Bislang nur junge Neuzugänge

Autor: Christoph Volk Veröffentlicht: Montag, 27.07.2020 | 09:27
Stefan Krämer an der Seitenlinie.

Auf KFC-Trainer Stefan Krämer wartet noch jede Menge Arbeit. ©imago images/Revierfoto

An Ambitionen mangelt es dem KFC Uerdingen bekanntlich nicht. Dem Aufstieg in die Regionalliga 2017 folgte der direkte Durchmarsch in die 3. Liga, die nur eine Zwischenetappe auf dem Weg in die 2. Bundesliga darstellen sollte. Die Realität war jedoch eine andere, nach den Endplatzierungen elf und 13 gehen die Krefelder nun in Ihr drittes Jahr in Liga drei.

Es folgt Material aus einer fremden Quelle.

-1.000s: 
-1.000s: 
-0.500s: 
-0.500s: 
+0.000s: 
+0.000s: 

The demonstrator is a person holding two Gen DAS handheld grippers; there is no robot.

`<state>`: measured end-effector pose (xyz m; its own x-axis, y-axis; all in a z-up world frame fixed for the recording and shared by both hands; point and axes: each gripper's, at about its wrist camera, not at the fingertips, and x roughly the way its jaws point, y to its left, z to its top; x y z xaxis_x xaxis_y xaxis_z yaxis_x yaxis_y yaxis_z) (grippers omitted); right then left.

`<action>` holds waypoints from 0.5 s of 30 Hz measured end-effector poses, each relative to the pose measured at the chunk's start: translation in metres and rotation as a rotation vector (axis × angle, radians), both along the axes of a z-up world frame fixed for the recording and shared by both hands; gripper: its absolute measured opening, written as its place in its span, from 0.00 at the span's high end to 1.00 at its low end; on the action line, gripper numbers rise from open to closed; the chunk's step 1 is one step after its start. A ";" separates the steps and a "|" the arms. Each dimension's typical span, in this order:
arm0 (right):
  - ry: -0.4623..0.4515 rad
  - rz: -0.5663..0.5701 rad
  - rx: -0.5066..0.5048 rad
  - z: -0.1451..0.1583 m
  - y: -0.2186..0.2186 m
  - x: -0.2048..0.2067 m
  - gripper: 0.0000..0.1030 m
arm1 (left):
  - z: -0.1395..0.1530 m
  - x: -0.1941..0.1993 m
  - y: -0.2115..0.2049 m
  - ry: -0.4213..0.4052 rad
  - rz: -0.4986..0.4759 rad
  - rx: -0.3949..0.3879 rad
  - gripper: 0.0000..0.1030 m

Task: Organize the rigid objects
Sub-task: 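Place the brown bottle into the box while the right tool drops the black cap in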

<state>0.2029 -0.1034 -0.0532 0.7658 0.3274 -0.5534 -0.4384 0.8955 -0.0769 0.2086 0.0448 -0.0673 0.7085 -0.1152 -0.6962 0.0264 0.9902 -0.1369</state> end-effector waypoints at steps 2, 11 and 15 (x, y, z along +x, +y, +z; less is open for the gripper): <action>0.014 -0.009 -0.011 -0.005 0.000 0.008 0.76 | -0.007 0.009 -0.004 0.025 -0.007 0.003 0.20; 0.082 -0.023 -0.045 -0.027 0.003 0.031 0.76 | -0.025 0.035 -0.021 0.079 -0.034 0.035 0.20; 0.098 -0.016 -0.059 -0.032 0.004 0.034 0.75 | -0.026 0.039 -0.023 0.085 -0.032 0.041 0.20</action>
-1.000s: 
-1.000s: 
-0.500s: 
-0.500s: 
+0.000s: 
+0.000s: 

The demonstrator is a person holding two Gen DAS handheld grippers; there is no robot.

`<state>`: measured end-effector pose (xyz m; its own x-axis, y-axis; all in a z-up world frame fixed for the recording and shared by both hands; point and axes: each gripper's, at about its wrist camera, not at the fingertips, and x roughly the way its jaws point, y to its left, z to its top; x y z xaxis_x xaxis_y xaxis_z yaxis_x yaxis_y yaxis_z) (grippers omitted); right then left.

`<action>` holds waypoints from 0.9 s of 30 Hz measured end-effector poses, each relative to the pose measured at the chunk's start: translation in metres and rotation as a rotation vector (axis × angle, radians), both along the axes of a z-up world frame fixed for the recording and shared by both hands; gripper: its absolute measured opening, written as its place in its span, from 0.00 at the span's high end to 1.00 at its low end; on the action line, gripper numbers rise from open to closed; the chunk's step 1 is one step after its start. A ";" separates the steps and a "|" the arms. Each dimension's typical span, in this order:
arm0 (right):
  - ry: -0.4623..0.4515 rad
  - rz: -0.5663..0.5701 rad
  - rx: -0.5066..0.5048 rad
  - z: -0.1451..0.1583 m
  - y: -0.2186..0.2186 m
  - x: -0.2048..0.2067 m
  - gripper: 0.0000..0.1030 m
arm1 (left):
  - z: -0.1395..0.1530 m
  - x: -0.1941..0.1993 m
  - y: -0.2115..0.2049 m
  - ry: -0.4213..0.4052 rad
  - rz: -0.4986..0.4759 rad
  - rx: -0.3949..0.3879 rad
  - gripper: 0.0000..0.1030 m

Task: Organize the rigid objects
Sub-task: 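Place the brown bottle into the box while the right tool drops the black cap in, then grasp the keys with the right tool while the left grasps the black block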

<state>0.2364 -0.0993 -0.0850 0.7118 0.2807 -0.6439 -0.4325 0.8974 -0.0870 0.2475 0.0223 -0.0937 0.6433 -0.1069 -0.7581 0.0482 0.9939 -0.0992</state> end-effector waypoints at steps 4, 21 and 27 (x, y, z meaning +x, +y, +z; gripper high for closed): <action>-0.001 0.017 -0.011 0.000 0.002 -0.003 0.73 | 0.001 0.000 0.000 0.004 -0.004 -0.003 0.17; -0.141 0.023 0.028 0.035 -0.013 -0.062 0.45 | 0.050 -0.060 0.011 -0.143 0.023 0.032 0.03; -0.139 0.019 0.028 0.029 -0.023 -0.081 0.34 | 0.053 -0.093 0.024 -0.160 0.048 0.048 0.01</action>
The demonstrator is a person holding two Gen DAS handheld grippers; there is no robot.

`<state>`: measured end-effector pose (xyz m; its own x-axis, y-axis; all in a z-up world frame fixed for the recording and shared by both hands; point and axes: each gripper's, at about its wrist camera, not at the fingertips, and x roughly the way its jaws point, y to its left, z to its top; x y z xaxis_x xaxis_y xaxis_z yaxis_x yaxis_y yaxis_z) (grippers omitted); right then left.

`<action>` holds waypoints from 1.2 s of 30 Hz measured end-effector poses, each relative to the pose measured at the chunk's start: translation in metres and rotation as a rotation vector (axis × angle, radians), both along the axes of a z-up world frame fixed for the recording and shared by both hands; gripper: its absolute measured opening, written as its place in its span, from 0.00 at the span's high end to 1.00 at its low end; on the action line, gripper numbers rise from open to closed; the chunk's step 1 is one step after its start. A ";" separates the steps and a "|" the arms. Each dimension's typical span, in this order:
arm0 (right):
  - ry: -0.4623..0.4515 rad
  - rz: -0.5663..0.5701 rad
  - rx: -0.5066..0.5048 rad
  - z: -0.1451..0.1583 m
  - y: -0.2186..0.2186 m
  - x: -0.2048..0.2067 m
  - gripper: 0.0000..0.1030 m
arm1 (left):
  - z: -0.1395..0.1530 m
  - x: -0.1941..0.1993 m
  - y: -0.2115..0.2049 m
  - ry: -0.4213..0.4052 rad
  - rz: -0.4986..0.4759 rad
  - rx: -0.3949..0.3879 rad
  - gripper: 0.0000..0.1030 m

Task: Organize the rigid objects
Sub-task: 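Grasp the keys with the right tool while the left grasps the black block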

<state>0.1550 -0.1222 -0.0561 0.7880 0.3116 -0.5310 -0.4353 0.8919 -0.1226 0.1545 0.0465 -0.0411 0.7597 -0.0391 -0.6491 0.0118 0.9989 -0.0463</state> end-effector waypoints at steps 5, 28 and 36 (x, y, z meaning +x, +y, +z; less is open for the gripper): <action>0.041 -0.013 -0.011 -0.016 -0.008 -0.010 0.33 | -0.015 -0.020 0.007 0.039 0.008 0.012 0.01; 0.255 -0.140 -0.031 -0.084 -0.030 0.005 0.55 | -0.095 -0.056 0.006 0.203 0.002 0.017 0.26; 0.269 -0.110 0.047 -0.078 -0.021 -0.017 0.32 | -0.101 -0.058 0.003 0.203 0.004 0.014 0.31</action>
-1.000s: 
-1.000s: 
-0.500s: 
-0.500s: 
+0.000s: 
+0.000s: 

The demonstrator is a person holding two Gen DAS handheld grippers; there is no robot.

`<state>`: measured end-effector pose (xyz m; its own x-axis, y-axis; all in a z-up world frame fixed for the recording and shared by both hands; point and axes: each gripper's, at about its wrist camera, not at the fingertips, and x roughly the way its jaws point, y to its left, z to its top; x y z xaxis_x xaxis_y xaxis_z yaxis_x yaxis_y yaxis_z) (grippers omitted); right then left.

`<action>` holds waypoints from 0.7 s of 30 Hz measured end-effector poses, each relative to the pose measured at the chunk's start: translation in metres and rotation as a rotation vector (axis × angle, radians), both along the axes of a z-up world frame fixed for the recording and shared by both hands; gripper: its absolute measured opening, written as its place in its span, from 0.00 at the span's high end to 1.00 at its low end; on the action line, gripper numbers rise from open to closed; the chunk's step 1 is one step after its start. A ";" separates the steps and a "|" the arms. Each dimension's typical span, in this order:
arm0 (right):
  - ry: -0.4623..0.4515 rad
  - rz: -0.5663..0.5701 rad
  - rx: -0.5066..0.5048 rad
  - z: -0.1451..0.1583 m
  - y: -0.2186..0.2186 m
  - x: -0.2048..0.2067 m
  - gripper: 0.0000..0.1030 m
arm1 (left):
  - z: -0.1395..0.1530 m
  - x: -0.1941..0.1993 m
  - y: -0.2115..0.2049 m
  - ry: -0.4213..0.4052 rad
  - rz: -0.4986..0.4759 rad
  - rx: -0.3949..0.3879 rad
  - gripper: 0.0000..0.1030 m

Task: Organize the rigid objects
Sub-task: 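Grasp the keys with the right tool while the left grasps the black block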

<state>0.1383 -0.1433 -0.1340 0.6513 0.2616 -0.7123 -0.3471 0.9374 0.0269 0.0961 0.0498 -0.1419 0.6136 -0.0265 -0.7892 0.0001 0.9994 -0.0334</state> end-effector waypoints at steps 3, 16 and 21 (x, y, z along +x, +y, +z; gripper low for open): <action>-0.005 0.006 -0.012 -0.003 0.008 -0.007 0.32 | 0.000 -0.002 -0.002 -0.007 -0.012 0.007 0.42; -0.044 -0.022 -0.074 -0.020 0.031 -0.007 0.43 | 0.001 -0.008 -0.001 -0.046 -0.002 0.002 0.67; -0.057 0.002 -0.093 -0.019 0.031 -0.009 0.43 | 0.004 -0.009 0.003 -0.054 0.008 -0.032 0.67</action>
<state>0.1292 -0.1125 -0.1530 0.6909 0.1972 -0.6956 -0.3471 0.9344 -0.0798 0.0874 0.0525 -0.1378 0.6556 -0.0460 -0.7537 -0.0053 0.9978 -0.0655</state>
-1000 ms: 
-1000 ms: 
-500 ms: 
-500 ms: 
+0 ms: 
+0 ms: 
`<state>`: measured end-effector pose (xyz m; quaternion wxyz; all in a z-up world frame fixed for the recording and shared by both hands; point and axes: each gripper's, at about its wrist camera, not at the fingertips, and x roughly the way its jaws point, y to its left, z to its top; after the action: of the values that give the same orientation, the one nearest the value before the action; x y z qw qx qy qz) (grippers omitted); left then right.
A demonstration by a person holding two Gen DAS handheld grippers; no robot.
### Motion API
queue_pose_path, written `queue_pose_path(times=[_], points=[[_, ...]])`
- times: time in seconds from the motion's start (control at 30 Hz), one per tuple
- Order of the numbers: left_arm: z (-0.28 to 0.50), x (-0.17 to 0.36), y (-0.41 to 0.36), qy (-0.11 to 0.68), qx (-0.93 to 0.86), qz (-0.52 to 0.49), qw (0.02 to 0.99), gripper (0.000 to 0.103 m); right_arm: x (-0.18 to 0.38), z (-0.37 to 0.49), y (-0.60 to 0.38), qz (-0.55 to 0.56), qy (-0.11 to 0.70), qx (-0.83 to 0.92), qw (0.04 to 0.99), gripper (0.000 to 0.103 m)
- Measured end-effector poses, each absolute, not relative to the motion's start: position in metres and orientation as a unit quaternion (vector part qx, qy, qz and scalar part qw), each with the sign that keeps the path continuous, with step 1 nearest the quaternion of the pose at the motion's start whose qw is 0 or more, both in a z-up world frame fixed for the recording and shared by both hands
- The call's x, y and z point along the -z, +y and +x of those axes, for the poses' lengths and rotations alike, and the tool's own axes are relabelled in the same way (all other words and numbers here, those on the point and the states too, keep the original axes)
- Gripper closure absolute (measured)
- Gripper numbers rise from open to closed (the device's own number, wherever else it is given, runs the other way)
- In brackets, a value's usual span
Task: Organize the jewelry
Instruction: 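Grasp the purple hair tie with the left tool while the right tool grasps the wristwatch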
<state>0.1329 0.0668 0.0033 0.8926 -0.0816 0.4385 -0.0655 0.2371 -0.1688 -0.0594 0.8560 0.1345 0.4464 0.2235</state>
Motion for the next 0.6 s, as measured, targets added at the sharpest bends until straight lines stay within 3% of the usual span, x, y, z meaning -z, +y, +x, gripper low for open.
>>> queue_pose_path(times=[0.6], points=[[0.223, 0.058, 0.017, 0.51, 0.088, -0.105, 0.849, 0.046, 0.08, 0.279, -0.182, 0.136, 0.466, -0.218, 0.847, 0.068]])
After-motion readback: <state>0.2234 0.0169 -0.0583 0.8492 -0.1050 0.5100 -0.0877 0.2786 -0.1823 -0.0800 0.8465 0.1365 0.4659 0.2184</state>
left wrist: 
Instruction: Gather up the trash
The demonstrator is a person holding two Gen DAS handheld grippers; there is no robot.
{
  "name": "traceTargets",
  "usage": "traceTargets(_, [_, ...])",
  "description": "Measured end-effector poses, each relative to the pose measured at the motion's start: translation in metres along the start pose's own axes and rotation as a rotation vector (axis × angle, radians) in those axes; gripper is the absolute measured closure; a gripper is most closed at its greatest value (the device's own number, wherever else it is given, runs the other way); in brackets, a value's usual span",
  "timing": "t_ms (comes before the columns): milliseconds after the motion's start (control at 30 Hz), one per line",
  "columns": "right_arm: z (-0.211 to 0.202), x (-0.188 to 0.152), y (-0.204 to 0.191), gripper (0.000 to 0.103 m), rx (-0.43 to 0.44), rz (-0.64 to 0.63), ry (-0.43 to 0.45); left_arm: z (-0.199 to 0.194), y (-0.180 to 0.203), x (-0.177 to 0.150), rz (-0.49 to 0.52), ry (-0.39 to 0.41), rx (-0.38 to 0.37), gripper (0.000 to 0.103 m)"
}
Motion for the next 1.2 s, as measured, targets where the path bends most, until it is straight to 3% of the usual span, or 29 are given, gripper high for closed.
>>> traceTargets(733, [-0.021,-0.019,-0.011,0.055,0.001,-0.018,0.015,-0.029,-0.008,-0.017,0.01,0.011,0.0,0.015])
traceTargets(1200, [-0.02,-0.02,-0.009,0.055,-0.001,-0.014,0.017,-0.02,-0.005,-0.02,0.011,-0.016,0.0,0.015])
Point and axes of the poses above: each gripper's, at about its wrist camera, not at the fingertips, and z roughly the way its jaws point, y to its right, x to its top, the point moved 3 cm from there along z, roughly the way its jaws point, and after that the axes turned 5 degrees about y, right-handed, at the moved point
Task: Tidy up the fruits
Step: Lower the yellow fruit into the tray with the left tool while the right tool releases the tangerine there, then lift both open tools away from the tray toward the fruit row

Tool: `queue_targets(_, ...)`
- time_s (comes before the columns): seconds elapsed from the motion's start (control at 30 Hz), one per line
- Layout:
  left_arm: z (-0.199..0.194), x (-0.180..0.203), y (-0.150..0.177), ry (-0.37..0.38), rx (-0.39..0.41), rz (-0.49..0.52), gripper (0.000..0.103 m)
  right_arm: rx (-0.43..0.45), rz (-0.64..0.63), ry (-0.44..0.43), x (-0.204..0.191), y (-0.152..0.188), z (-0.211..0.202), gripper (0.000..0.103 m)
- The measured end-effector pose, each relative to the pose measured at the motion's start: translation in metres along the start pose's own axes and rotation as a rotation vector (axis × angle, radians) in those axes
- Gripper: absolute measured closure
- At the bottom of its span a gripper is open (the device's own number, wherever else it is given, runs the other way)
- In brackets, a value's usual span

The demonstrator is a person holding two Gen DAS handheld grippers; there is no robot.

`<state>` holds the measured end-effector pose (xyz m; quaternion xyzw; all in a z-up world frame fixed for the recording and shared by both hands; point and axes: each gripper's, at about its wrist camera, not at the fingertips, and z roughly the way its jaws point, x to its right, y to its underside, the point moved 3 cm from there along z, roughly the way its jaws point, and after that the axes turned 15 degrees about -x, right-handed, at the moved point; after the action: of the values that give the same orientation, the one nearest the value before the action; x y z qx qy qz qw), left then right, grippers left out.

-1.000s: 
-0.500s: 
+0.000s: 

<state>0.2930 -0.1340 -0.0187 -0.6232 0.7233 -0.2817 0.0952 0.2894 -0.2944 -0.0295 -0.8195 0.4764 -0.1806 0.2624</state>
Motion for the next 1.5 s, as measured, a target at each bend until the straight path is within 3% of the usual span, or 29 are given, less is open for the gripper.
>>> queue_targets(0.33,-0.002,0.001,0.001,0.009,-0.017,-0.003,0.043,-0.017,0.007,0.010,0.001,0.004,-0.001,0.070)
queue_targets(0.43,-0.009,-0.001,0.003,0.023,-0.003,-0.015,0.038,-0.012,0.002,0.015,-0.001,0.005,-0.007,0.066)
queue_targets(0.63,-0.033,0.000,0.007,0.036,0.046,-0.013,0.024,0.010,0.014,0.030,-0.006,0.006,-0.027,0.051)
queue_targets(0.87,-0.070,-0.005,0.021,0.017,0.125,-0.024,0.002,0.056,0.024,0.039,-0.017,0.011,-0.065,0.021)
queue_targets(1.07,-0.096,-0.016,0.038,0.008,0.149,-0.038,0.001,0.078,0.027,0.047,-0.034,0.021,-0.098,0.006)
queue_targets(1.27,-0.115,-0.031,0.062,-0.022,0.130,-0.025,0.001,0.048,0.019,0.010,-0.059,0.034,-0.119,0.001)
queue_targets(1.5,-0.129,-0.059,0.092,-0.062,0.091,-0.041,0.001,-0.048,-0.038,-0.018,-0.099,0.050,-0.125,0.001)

Erneut unter Trainer Stefan Krämer, der noch zu Regionalligazeiten übernahm, den Aufstieg bewerkstelligte und in der folgenden Saison gehen musste. Seit Mitte März ist der gebürtige Mainzer nun erneut für den KFC verantwortlich und mit dem Kaderumbau beschäftigt, den er selbst vor einigen Wochen ankündigte.

Abkehr vom bisherigen Muster

Acht Spieler haben Uerdingen bereits verlassen, auch die Leihspieler Franck Evina, Boubacar Barry und Jean Manuel Mbom werden nicht in die Seidenstadt zurückkehren. Dem gegenüber stehen drei externe Neuzugänge, die nicht so recht in das Beuteschema vergangener Spielzeiten beim KFC passen wollen.

Wurde da vor allem auf große Namen und höherklassige Erfahrung gesetzt – häufig gab es diese Mischung nur in Kombination mit fortgeschrittenem Alter der Kicker – ist keiner der drei Neuzugänge in diesem Sommer 23 Jahre oder älter.

Omar Haktab Traoré und Fridolin Wagner (beide 22) wurden durch Leon Schneider ergänzt. Den 20-jährigen Defensiv-Allrounder lieh der KFC für die kommende Spielzeit vom 1. FC Köln aus. Da von den acht Abgängen lediglich Patrick Pflücke jünger als 25 Jahre ist, dürfte der Altersschnitt deutlich sinken.

Konsequenz oder Rückfall?

Mit Schneider – so lässt es das Zitat von Geschäftsführer Nikolas Weinhart, er sei „ein absoluter Tempospieler“, durchblicken – scheint Uerdingen auch ein weiteres Problem der Vorsaison anzugehen: Da wirkte der KFC oftmals behäbig, Geschwindigkeit wurde im Spielaufbau häufig vergeblich gesucht.

Der Kaderumbau ist allerdings noch lange nicht beendet. 15 Spieler stehen aktuell für die Spielzeit 2020/21 unter Vertrag. Es bleibt also abzuwarten, ob der KFC auch weiterhin den Umbruch nutzt, um seinen Altersschnitt zu senken, oder ob er doch in alte Muster verfällt und großen Namen den Vorzug gibt.